Noninvasive diagnostic imaging spending skyrocketed between 2000 and 2006, rising from $5.9 billion to $11.9 billion. But after the Deficit Reduction Act (DRA) of 2005 went into effect in 2007 there was a sharp drop, followed by a slight rise in 2008 and then successive smaller drops the next two years, reaching $9.4 billion in 2010 (21% decrease compared to 2006), according to the authors.
Payments to radiologists totaled $2.9 billion in 2000, rose to a peak of $5.3 billion in 2006, and then dropped to $4.7 billion in 2010. Payments to cardiologists for noninvasive diagnostic imaging services were $1.3 billion in 2000, peaked at $2.9 billion in 2006, and dropped to $1.9 billion in 2010. Payments to other physicians were $1.1 billion in 2000, peaked at $2.3 billion in 2006, and dropped to $1.9 billion in 2010. Similar trends occurred in independent diagnostic testing facilities, according to Levin and colleagues.
"The most important finding of this study is that after a number of years of rapid growth in [noninvasive diagnostic imaging] costs to Medicare, which reached a peak in 2006, there was a 21% decrease from that year through 2010," the team wrote.
In addition, four other developments at the federal level have negatively affected imaging reimbursement to physicians in recent years, according to the authors:
- The multiple procedure payment reduction (MPPR), which applies a 25% reduction to the technical component of the second and any additional CT, MRI, and ultrasound examinations of contiguous body parts during the same session
- The decision by the U.S. Centers for Medicare and Medicaid Services (CMS) to revalue the practice expense component of imaging relative value units (RVUs), which reduced the imaging practice expense per hour from $204 to $135; this is being phased in over a four-year period that began in 2010 and will end in 2013
- An increase in the assumed equipment utilization rate; the Patient Protection and Affordable Care Act called for this rate to increase to 75% for all diagnostic imaging equipment costing less than $1 million (and the current administration's 2013 budget calls for the assumed utilization rate to be increased again to 95%)
- The bundling of certain high-volume CPT codes
A wake-up call
How does this type of study data inform the daily practice of radiology?
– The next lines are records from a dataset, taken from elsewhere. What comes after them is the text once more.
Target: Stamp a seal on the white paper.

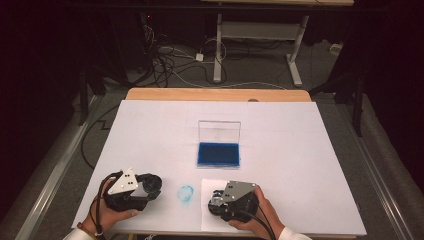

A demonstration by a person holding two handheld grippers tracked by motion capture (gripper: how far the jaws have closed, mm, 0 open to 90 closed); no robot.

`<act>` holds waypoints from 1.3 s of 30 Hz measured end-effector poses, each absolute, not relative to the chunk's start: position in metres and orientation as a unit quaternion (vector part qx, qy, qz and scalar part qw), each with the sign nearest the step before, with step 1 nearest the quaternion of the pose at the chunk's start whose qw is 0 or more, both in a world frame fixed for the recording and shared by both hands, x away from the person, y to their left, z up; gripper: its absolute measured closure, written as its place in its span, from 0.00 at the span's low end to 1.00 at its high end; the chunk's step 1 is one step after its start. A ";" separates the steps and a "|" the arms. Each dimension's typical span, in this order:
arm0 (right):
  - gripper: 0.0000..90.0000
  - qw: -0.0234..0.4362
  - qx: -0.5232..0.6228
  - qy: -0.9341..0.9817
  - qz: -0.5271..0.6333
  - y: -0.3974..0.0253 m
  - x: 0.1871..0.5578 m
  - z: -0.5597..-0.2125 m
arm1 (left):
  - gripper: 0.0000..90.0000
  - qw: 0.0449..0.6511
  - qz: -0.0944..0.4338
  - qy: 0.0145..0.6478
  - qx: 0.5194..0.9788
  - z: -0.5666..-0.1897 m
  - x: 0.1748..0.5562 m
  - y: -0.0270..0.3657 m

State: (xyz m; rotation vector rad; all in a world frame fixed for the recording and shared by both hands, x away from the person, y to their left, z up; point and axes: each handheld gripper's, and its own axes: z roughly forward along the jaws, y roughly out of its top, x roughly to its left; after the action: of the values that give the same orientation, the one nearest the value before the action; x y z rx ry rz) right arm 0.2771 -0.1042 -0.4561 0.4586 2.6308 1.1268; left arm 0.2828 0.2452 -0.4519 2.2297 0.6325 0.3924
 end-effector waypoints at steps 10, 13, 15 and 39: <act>0.64 0.123 0.158 0.904 0.377 -0.105 0.275 -0.456 | 0.40 0.395 0.150 0.249 0.872 -0.450 0.284 0.248; 0.64 0.122 0.158 0.905 0.376 -0.105 0.275 -0.456 | 0.40 0.395 0.151 0.248 0.872 -0.449 0.284 0.247; 0.64 0.123 0.158 0.905 0.376 -0.105 0.275 -0.456 | 0.40 0.394 0.150 0.247 0.873 -0.450 0.284 0.246; 0.64 0.126 0.155 0.907 0.370 -0.105 0.274 -0.455 | 0.40 0.394 0.143 0.242 0.875 -0.451 0.285 0.243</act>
State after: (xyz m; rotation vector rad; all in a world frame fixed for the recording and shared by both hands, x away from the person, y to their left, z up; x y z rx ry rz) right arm 0.2743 -0.1050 -0.4554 0.4509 2.6411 1.0784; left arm 0.2850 0.2430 -0.4510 2.2193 0.6131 0.3639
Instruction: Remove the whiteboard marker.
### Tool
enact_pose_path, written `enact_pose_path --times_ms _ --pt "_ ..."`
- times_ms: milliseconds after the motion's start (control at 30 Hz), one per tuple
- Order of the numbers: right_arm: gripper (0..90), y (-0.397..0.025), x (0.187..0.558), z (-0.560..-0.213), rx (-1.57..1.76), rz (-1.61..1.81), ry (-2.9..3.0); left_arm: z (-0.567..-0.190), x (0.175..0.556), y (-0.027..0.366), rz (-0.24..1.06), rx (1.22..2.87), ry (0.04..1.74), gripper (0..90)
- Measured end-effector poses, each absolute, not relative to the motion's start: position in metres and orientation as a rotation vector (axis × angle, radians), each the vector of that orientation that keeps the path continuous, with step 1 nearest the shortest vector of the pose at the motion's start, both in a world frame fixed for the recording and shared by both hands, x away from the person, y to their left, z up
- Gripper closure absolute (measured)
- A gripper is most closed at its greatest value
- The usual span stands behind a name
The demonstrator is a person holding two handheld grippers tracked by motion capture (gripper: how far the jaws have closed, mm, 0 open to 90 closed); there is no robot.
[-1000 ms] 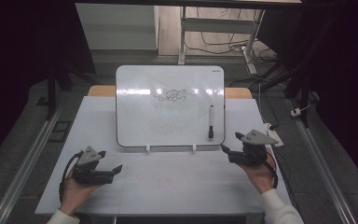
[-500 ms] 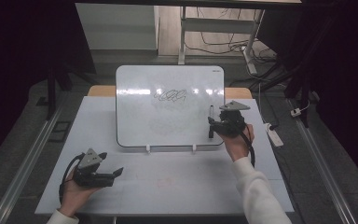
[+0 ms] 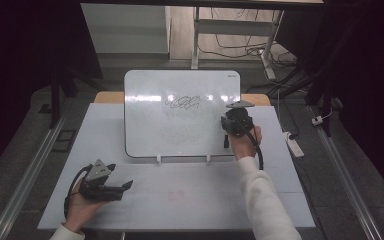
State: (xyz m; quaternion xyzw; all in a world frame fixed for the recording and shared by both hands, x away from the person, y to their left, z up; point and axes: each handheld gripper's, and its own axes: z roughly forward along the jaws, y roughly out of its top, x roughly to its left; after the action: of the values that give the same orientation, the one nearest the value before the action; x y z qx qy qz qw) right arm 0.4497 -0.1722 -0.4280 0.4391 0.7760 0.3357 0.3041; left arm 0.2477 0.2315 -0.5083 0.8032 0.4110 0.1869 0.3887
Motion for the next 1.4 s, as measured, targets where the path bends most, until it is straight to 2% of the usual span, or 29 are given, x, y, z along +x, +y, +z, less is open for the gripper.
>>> enact_pose_path --times_ms 167,333,400,667,1067,1400 --pt "71.6 -0.167 0.45 -0.428 1.176 0.83 2.014 -0.509 0.248 0.232 0.479 2.042 1.048 14.9" --pt "75.8 -0.169 0.45 -0.429 1.238 0.923 2.007 -0.509 0.248 0.231 0.482 2.048 1.049 15.0" --pt "80.4 -0.169 0.45 -0.43 1.262 0.974 2.01 -0.509 0.248 0.231 0.483 2.049 1.049 15.1" --pt "80.5 -0.169 0.443 -0.429 1.211 1.013 2.01 -0.511 0.248 0.232 0.491 2.056 1.059 15.4" --pt "80.6 -0.191 0.406 -0.424 1.096 1.301 1.98 -0.499 0.251 0.227 0.446 1.975 1.034 21.3" --pt "80.6 -0.178 0.371 -0.419 0.953 1.478 2.026 -0.473 0.276 0.189 0.4 1.921 0.972 24.9"
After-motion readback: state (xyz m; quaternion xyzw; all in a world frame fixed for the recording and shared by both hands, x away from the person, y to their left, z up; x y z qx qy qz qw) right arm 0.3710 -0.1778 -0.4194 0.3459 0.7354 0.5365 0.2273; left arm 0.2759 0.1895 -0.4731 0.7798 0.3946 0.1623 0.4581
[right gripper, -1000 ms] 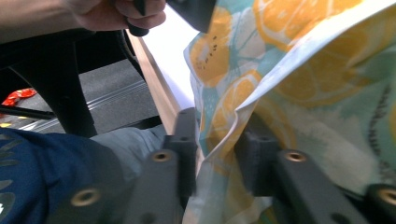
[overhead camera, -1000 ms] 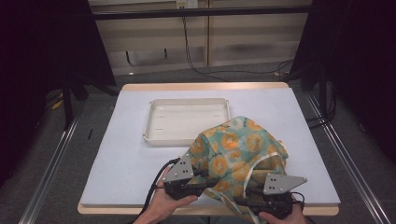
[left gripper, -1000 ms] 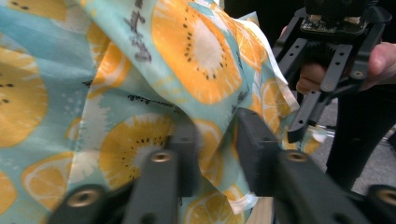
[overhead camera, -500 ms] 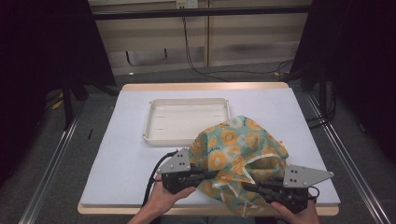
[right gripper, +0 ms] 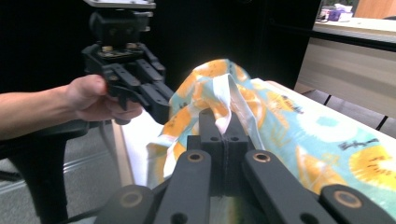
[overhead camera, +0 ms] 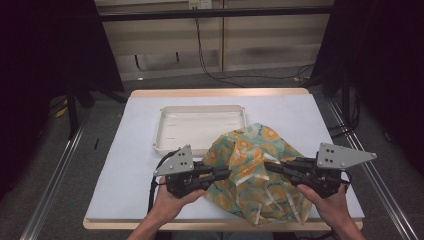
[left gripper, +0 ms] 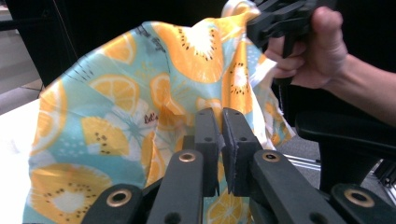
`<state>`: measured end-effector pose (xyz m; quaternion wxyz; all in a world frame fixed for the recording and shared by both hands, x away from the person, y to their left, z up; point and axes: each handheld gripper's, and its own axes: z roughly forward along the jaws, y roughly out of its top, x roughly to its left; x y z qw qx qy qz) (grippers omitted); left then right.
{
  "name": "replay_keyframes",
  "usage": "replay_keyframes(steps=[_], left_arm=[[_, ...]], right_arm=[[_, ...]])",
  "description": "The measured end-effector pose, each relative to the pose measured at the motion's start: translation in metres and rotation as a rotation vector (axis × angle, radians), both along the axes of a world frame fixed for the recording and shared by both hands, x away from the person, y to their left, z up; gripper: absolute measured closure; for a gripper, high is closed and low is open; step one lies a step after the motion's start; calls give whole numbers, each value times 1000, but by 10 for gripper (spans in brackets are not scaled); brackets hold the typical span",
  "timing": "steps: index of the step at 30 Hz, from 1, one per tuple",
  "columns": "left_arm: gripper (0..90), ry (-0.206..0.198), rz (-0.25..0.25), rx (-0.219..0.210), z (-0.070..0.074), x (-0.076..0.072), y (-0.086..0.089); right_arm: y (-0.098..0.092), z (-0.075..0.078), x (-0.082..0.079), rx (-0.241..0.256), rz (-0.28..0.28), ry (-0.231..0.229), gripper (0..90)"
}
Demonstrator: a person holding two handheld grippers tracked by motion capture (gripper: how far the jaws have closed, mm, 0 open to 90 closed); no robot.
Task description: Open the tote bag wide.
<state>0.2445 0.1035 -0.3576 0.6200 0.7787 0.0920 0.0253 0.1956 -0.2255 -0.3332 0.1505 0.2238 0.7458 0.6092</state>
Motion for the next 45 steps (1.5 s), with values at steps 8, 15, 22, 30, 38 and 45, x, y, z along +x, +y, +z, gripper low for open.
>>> replay_keyframes(steps=[8,15,22,30,38,45], left_arm=[[765,-35,-21,23,8,4,-4],[439,-35,-36,20,16,10,-20],[639,-72,-37,80,9,18,-41],[900,-23,21,46,7,28,-30],[900,2,75,33,12,42,-17],[900,33,116,9,13,52,-10]], right_arm=[[4,0,20,35,12,23,900],[17,13,38,13,29,7,900],[30,19,43,19,61,-1,900],[14,11,21,-2,27,7,716],[-16,-20,-19,-1,-12,51,620],[-33,-52,-48,-9,-12,129,613]])
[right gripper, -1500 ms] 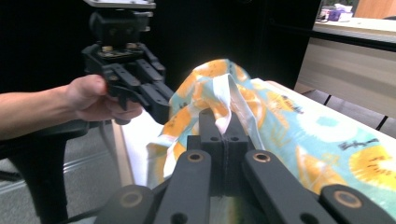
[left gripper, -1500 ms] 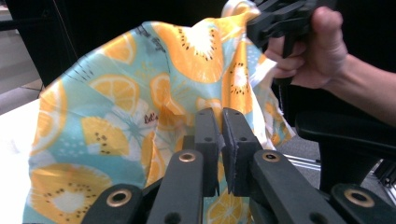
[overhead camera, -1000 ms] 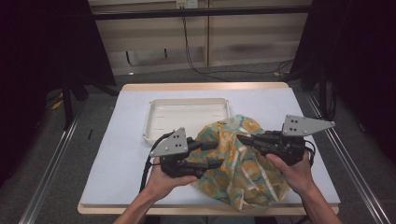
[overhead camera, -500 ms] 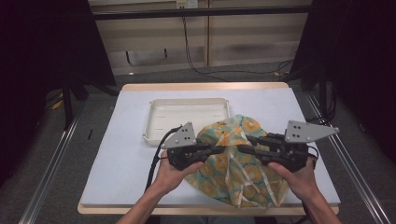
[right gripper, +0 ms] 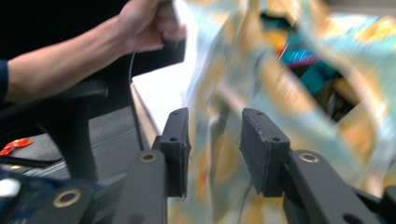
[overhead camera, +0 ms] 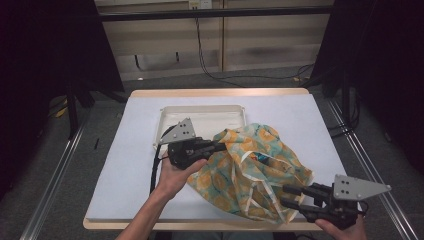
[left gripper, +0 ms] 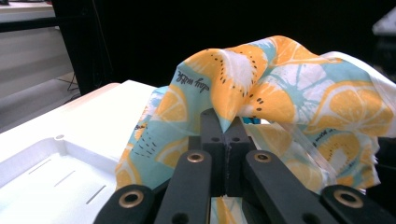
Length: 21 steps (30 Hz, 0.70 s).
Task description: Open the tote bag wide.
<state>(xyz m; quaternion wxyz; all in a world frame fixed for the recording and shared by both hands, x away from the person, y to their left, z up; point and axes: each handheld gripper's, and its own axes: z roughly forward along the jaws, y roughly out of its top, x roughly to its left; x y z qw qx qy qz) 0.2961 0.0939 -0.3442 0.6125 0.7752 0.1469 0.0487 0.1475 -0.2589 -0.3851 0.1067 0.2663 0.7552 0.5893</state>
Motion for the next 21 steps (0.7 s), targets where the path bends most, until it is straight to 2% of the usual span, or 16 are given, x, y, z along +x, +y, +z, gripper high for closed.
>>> replay_keyframes(steps=[6,9,10,12,13,15,16,19,21], left_arm=[[900,10,12,-5,1,3,2],[900,16,10,-10,0,6,3],[900,21,12,-12,0,6,3],[900,17,11,-4,1,7,4],[900,17,9,0,1,7,5],[900,20,5,0,1,6,7],[900,17,3,4,1,6,9],[900,21,3,18,1,5,17],[900,30,-2,20,0,5,22]], right_arm=[[14,-14,-10,-40,76,28,497],[19,-20,-11,-90,67,40,482],[21,-23,-10,-106,61,45,557],[21,-26,-6,-107,53,43,825],[19,-24,-2,-95,49,29,900],[18,-21,0,-88,38,19,900],[9,-6,9,-56,5,-33,900],[-5,20,25,-5,-58,-92,900],[-11,32,40,-3,-98,-122,900]])
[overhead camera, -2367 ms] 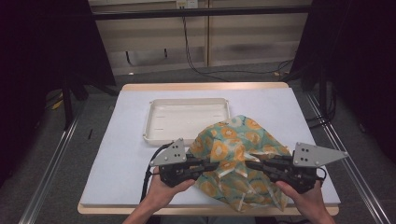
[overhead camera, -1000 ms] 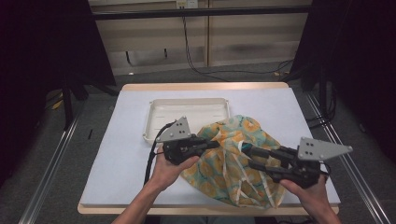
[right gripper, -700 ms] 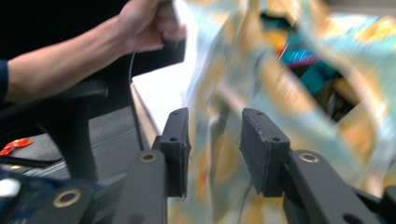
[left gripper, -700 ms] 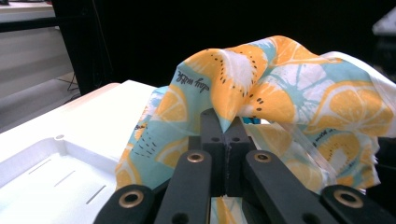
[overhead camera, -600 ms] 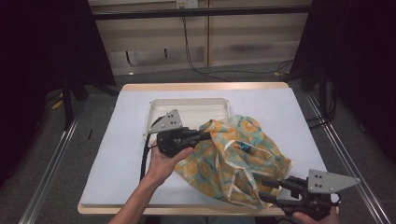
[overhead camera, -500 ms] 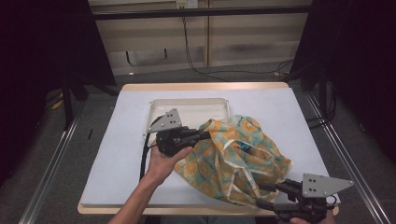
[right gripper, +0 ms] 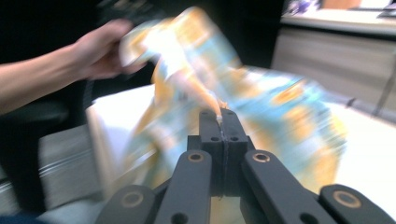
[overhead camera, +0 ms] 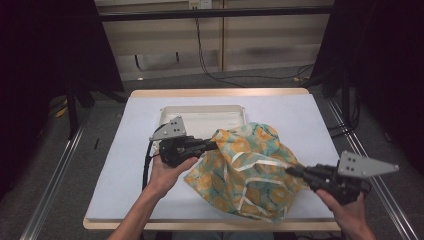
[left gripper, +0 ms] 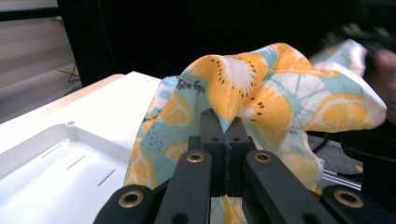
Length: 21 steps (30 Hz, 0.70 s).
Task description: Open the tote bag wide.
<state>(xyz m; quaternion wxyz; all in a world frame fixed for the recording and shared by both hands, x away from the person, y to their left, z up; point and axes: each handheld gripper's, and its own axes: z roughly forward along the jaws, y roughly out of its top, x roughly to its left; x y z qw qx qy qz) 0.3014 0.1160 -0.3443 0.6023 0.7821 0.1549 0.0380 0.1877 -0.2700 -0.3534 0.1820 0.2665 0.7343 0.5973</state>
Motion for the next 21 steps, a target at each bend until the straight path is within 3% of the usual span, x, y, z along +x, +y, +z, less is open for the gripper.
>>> replay_keyframes(steps=[5,7,9,11,17,21], left_arm=[[900,18,9,21,-7,1,14],[900,20,12,33,-8,1,17],[900,34,13,42,-13,2,24],[900,48,8,45,-18,3,31],[900,75,9,64,-31,4,40],[896,93,2,68,-39,3,44]], right_arm=[[-1,9,43,13,-67,-3,900],[-1,10,50,19,-66,-1,900],[-2,16,73,24,-104,0,900],[-1,21,86,2,-130,-9,900],[18,27,121,-35,-138,-4,900],[30,15,142,-44,-123,30,900]])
It's a wake-up call, Levin said. "Radiologists have to recognize that the days of continuous growth in personal income have ended."
Unfortunately, it's unclear whether the message is getting through to policymakers, according to Levin.
"We're getting through to the physician community -- radiologists certainly have become aware of [the data] and use it when they pursue their lobbying efforts," he told AuntMinnie.com. "But whether what we're showing is affecting policymakers' decisions is harder to say."
The study data demonstrate that imaging costs in the Medicare program have not only been substantially reduced in recent years thanks to the DRA, the effects of the four additional factors will be even greater as they become fully implemented in the coming years, Levin and colleagues wrote. There are better ways to control imaging utilization and costs without further cutting reimbursement, such as meaningful tort reform and a more proactive approach by CMS and Congress to address physician self-referral such as repealing the in-office ancillary services exception to the Stark laws.
These tactics, however, can be political minefields, Levin said.
"If policymakers want to make a valuable dent in imaging use, they should go after self-referral," he told AuntMinnie.com. "But the feds have shied away from this. They don't want to go after it because they're afraid of alienating orthopods, neurosurgeons, and cardiologists -- all of whom have powerful lobbies."
In any case, change will be slow, according to Levin.
"One of the things I've learned over the years is that there aren't going to be any sudden, dramatic changes," he said. "You have to keep hammering away to show [policymakers] what is actually happening."